Desde luego, no podía decirse que la habitación de la clínica fuera pequeña. Tenía una bonita ventana que daba a un parque, había una mesita, un pequeño armario y un televisor, y disponía de cuarto de baño privado. De no haber sido por la decoración, con muebles de plástico y metal cromado típicos de hospital, habría parecido la habitación de un hotel de categoría media. Había dejado las dos carpetas con los papeles de las sociedades financieras encima de la mesita, pero tuvo que retirarlas para que le sirviesen la cena; eran las siete. Se notaba el estómago cerrado, y le entraron náuseas ante la idea de cenar tan temprano. A duras penas consiguió comerse una pera. Cuando retiraron los platos, volvió a poner las dos carpetas en la mesita, las abrió y empezó a estudiar los documentos. Fue la primera y la última vez que pudo examinarlos durante los días que estuvo ingresado en la clínica.
Porque los maltratos empezaron a las seis de la mañana del día siguiente, cuando entró la enfermera para abrir la ventana. Estaba despierto desde hacía media hora, pero había preferido quedarse tumbado, pues había despertado muy cansado, como si se hubiera pasado toda la noche caminando cuesta arriba. -¿Podrían traerme un café? -¡¿Un café?! ¿El señor quiere un café o el desayuno completo en la cama? -se burló la enfermera-. Pero ¿usted sabe que tienen que hacerle un montón de análisis o no lo sabe? Y después de los análisis vinieron las radiografías; y después de las radiografías, las resonancias magnéticas; y después de las resonancias magnéticas, los TAC. Y constantes visitas, no sólo embarazosas sino también dolorosas. No tuvo la posibilidad de pensar en nada. Su vida anterior se había borrado de golpe; ahora era sólo una especie de marioneta de carne y hueso que pasaba de mano en mano. A la mañana del cuarto día lo dejaron dormir en paz. Pero a las nueve se presentó De Caro. -Ya he telefoneado al amigo Caruana, que le envía saludos. -Gracias. -No dijo nada más; se limitó a mirar al doctor con expresión inquisitiva. -Estoy acostumbrado a hablar claro con mis pacientes. -Dígame. -No cabe ninguna duda de que hay un tumor en la próstata. El se sorprendió. ¿Qué estaba diciéndole? ¿Un tumor? Estaba a punto de sucumbir al miedo cuando recordó que Tumminello, el vicedirector general cuyo lugar había ocupado él, también había tenido un tumor de próstata; había estado en el hospital, pero después volvió a trabajar tranquilamente hasta que se jubiló tres años después. -¿Qué hay que hacer? -A mi juicio, operar sin pérdida de tiempo. Siempre y cuando usted esté de acuerdo. ¿Qué podía contestar? Estaba más confuso que convencido. Aún no había asimilado las palabras de De Caro. -Si usted lo dice, profesor… -Pues entonces pasado mañana. No se preocupe, no es una operación difícil. Hacemos muchísimas, pura rutina. Dentro de una semana como máximo estará de nuevo en casa.
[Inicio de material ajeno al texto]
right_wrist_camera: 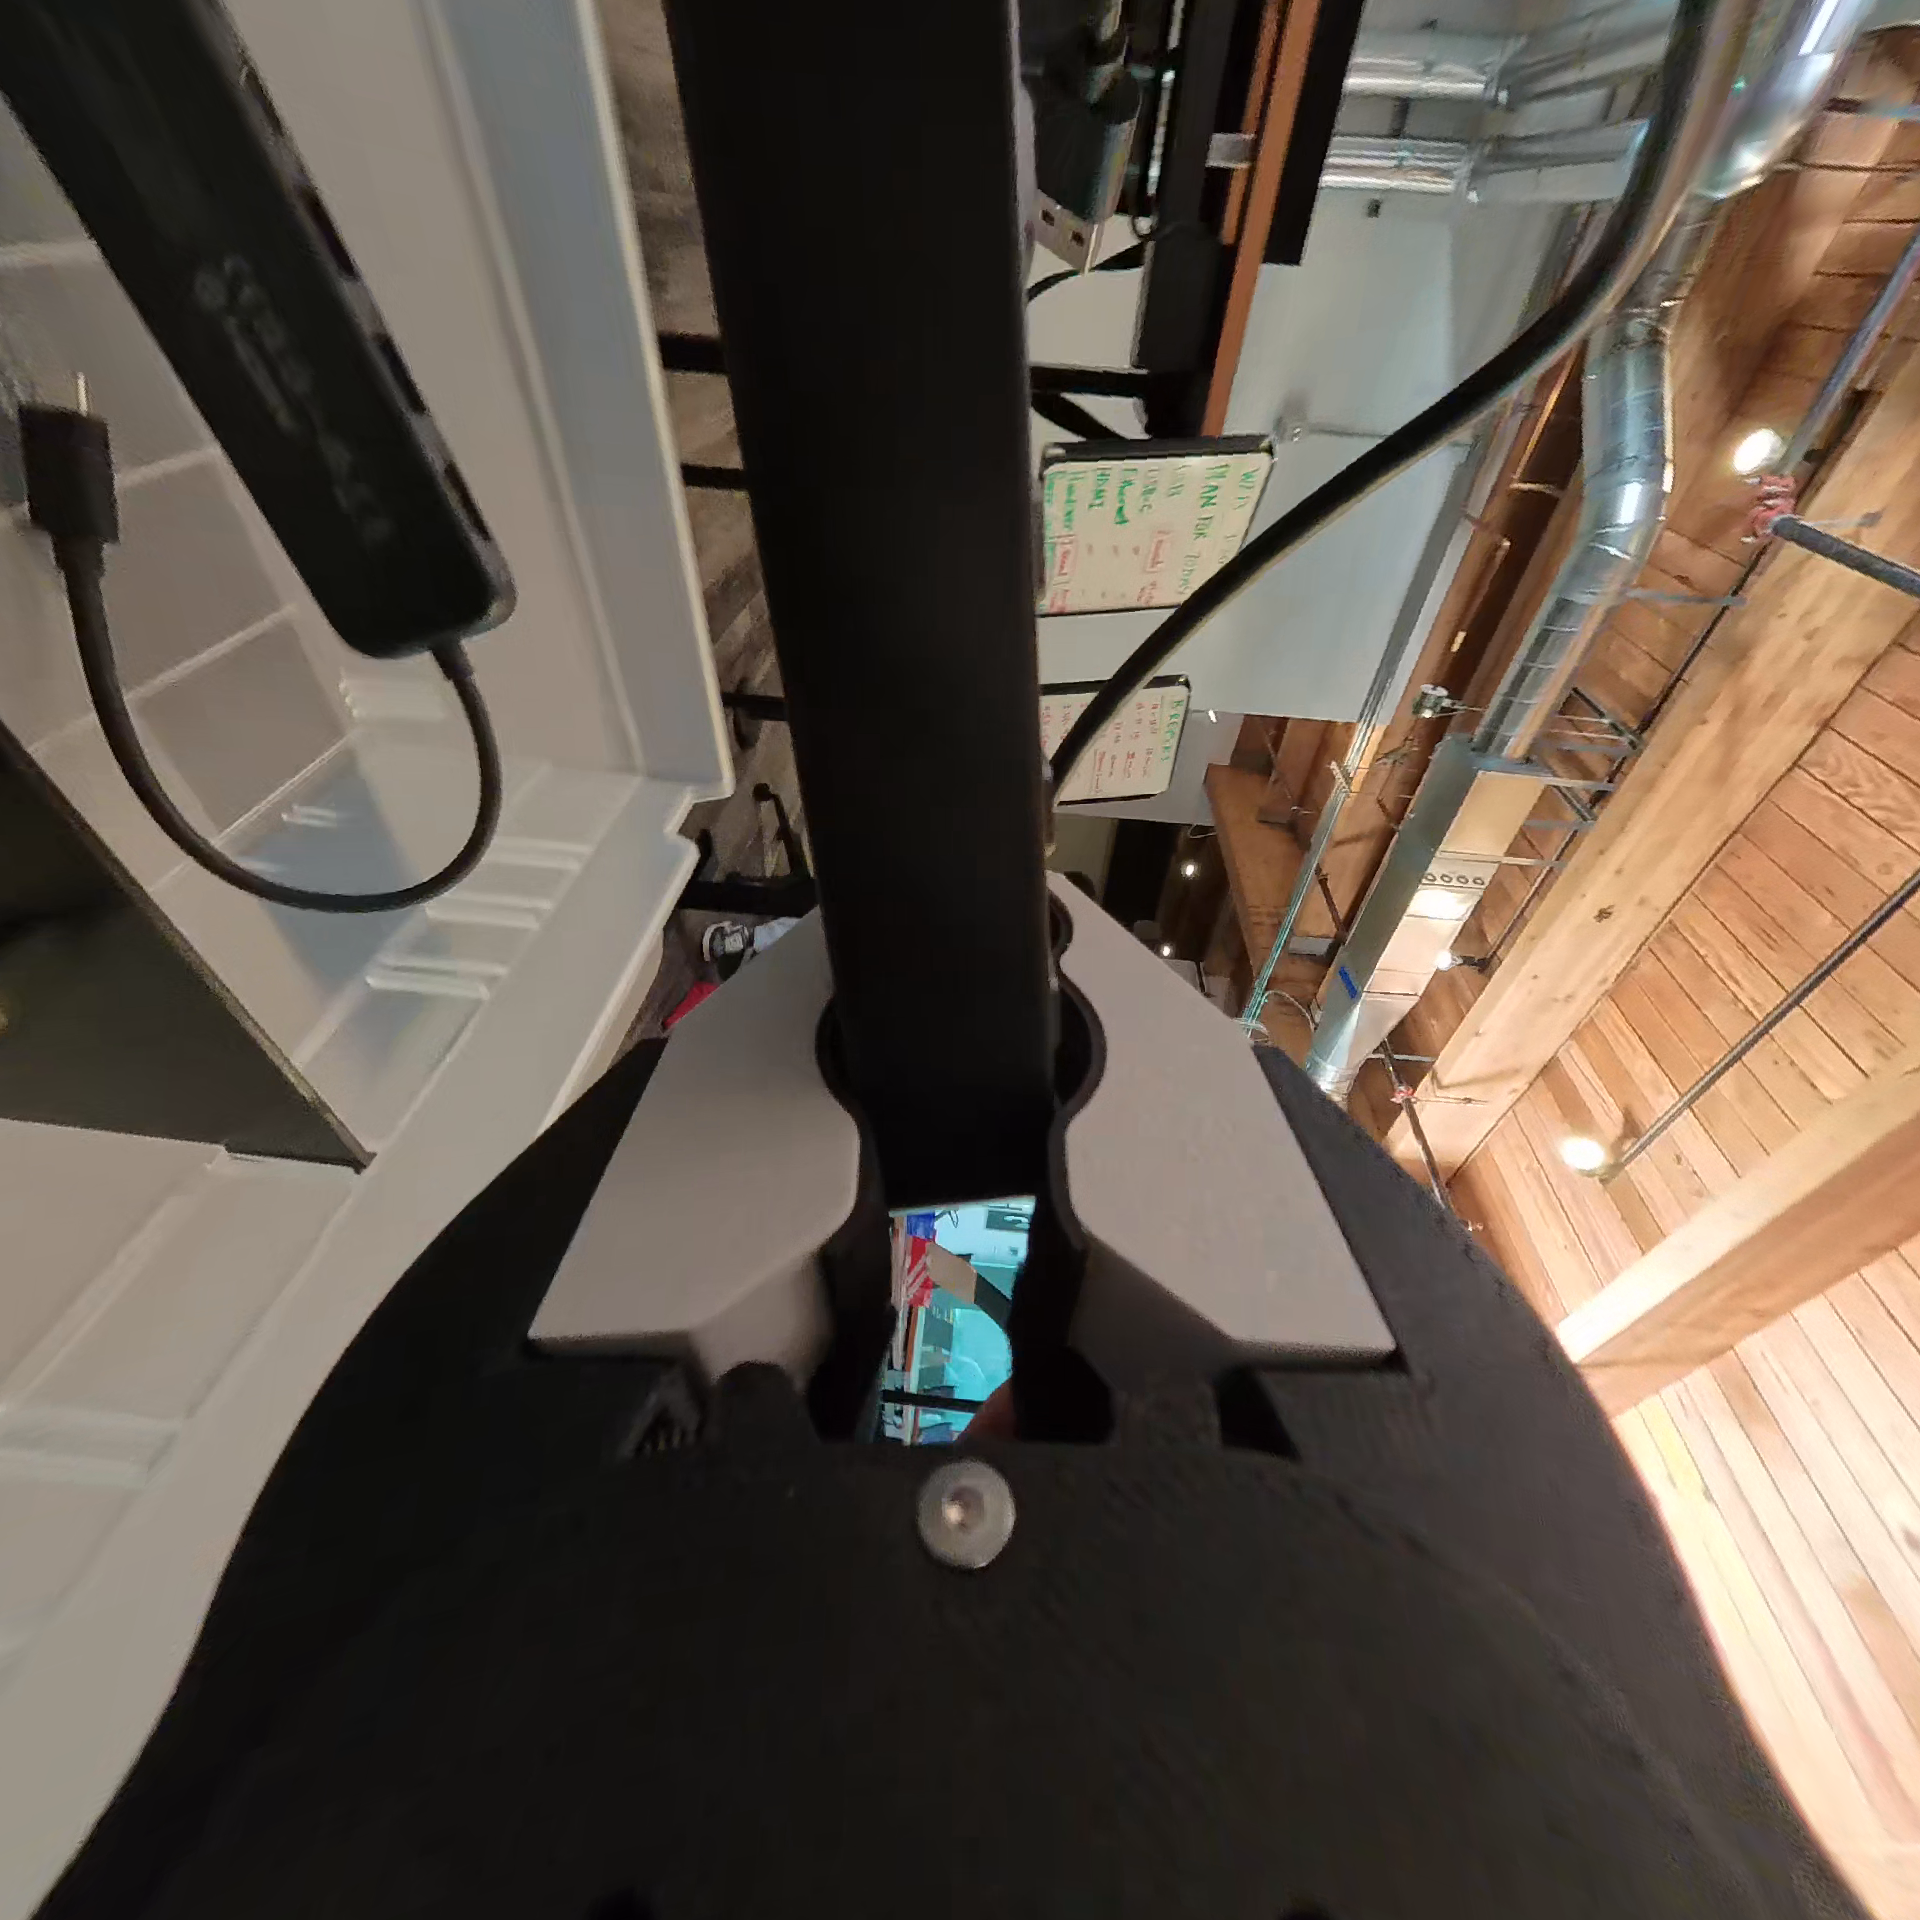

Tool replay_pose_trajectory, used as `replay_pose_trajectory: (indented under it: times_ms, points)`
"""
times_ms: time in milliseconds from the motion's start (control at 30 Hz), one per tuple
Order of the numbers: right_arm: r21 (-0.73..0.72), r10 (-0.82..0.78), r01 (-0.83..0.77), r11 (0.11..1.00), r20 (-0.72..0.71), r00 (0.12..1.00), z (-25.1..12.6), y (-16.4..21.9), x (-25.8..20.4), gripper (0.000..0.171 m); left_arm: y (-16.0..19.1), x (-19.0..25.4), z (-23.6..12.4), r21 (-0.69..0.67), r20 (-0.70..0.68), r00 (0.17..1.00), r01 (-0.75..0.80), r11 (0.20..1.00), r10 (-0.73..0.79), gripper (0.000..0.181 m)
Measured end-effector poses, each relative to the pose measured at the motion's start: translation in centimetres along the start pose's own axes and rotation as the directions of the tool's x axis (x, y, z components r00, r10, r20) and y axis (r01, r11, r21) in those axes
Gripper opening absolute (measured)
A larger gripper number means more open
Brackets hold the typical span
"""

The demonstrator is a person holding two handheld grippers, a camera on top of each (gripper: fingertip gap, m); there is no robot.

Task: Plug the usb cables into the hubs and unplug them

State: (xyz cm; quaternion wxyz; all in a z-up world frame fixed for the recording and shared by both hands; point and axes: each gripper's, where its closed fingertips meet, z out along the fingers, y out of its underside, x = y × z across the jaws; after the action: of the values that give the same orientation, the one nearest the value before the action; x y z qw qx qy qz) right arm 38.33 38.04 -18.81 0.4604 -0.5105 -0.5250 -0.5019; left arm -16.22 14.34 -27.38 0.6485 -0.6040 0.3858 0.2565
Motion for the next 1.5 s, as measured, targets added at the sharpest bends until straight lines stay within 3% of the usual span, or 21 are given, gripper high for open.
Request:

En casa. Al oír esas palabras recordó que no había llamado a Adele en ningún momento. Y ella tampoco lo había llamado a él. Cogió el móvil y marcó el número de casa. Contestó Giovanni. -La señora no está, señor. Se fue ayer por la mañana. -¿Adonde? -A Taormina, para una convención. ¿Por qué no le había hablado de eso? Una convención se prepara con meses de antelación. Seguro que ella ya estaba decidida a ir la última vez que se habían visto. A lo mejor había una explicación. -Páseme a Daniele. -El señorito ha acompañado a la señora. He ahí la explicación, la que él imaginaba. -¿Cuándo regresan? -Esta tarde. A tiempo para su salida de la clínica, que, sin embargo, ignoraban que se había aplazado. Si no hubiera llamado al criado, no habría sabido nada de aquella excursión porque con toda seguridad ellos no se la habrían comentado. -Giovanni, como todavía voy a quedarme aquí unos cuantos días, necesitaría que me trajera ropa limpia. Tome nota. Así que Adele y Daniele no habían perdido tiempo en aprovechar su ausencia. ¿Por qué le dolía? ¿Por qué se indignaba? ¿Acaso no lo había sabido siempre?